Work to be completed: Copy the listing exactly, leaving out every picture.

Supplied information:
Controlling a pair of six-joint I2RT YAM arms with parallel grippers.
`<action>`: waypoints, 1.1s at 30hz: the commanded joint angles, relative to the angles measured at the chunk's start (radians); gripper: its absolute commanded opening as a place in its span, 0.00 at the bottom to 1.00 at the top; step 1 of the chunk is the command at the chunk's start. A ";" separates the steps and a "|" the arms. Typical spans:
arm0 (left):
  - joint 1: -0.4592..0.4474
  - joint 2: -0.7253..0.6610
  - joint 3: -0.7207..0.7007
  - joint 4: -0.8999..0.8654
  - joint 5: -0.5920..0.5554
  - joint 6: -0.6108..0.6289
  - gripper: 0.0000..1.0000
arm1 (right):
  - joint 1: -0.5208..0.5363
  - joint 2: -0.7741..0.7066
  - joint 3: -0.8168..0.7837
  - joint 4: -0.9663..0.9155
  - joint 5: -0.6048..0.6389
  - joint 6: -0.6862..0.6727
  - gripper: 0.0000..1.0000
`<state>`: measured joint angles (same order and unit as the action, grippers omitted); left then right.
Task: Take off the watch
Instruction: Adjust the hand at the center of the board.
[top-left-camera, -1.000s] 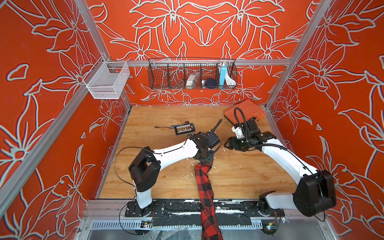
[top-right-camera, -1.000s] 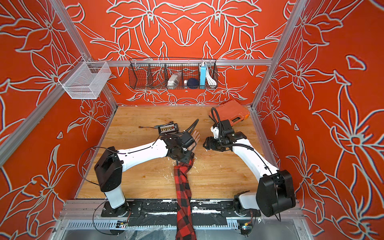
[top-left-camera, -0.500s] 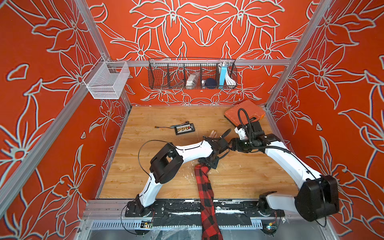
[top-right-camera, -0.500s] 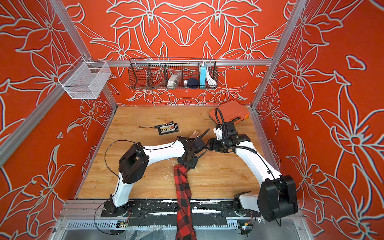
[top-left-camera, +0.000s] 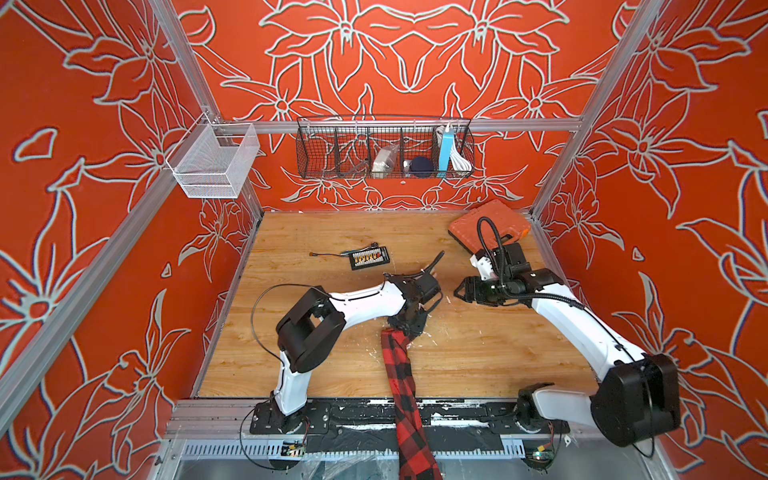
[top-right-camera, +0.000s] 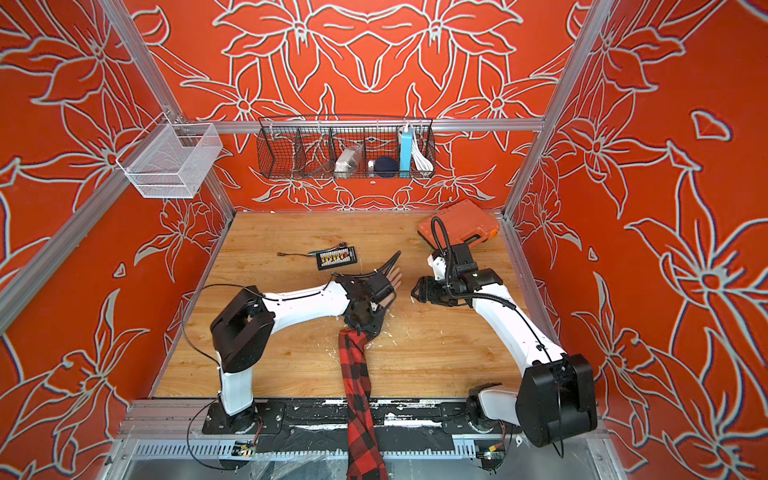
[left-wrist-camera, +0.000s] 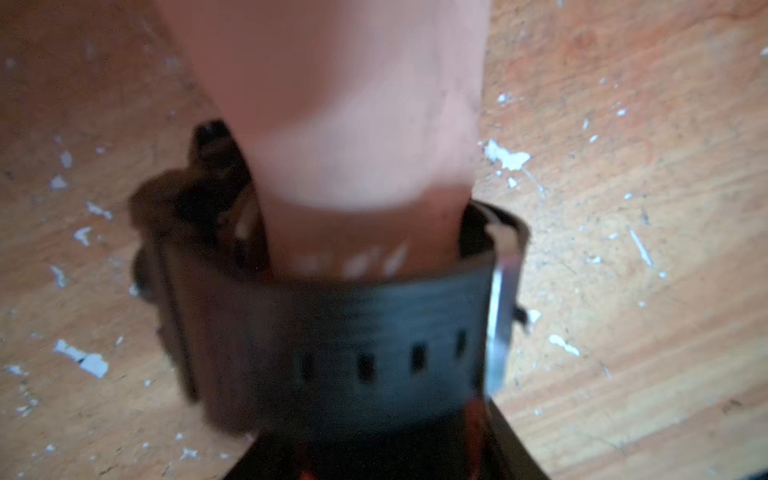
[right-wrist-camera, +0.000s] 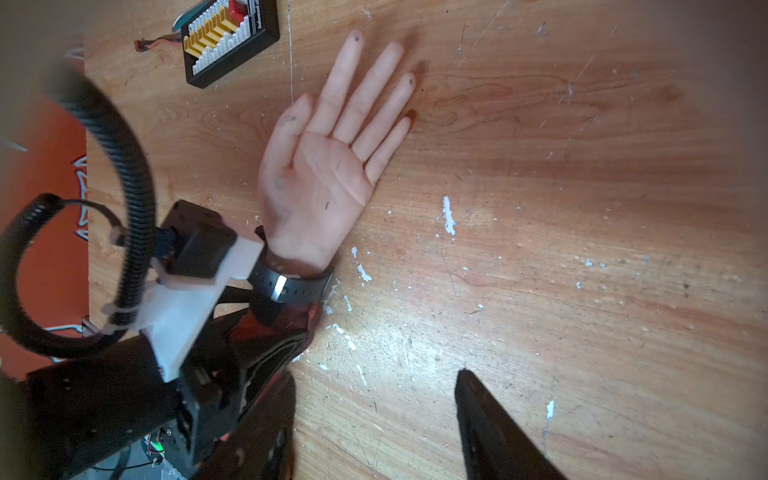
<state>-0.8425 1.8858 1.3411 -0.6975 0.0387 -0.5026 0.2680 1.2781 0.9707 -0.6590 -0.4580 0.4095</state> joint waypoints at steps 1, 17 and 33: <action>0.052 -0.125 -0.044 0.136 0.125 0.013 0.33 | -0.007 -0.003 0.017 -0.021 -0.019 -0.010 0.63; 0.204 -0.244 -0.346 0.463 0.399 -0.099 0.30 | -0.005 0.041 0.032 -0.018 -0.061 -0.001 0.62; 0.230 -0.273 -0.394 0.443 0.315 -0.070 0.63 | 0.026 0.060 0.044 -0.025 -0.058 0.000 0.62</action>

Finished exercise:
Controlling a pair of six-joint I2RT YAM arms with parallel grippers.
`<action>`: waypoints, 1.1s at 30hz: the commanded joint angles, relative to the angles measured at the chunk's start (radians); gripper: its absolute commanded opening as a place in its span, 0.00 at the bottom to 1.00 at the top; step 1 of the chunk is the command at the chunk's start. A ";" separates the steps and a "|" the arms. Typical spans:
arm0 (left):
  - joint 1: -0.4592..0.4474
  - joint 2: -0.7253..0.6610
  - joint 3: -0.7207..0.7007
  - joint 4: -0.8999..0.8654
  - joint 5: -0.5920..0.5554
  - joint 6: -0.6108..0.6289
  - gripper: 0.0000..1.0000
arm1 (right):
  - joint 1: -0.5208..0.5363
  - joint 2: -0.7741..0.7066
  - joint 3: -0.8168..0.7837
  - joint 4: -0.9663..0.9155
  - joint 5: -0.6048..0.6389
  - joint 6: -0.6862..0.6727
  - gripper: 0.0000..1.0000
`<state>`: measured joint angles (same order and unit as the action, grippers omitted); left then right.
Task: Take off the watch
Instruction: Adjust the hand at the center of the board.
[top-left-camera, -1.000s] 
[top-right-camera, -1.000s] 
[top-left-camera, -0.500s] 
[top-right-camera, -0.500s] 
[top-left-camera, +0.000s] 
[top-right-camera, +0.000s] 
[left-wrist-camera, +0.000s] 
[right-wrist-camera, +0.000s] 
<state>-0.8425 1.8858 1.3411 -0.6975 0.0387 -0.5026 0.2680 1.2781 0.9707 -0.6590 -0.4580 0.4095</state> joint waypoints at steps 1, 17 and 33: <action>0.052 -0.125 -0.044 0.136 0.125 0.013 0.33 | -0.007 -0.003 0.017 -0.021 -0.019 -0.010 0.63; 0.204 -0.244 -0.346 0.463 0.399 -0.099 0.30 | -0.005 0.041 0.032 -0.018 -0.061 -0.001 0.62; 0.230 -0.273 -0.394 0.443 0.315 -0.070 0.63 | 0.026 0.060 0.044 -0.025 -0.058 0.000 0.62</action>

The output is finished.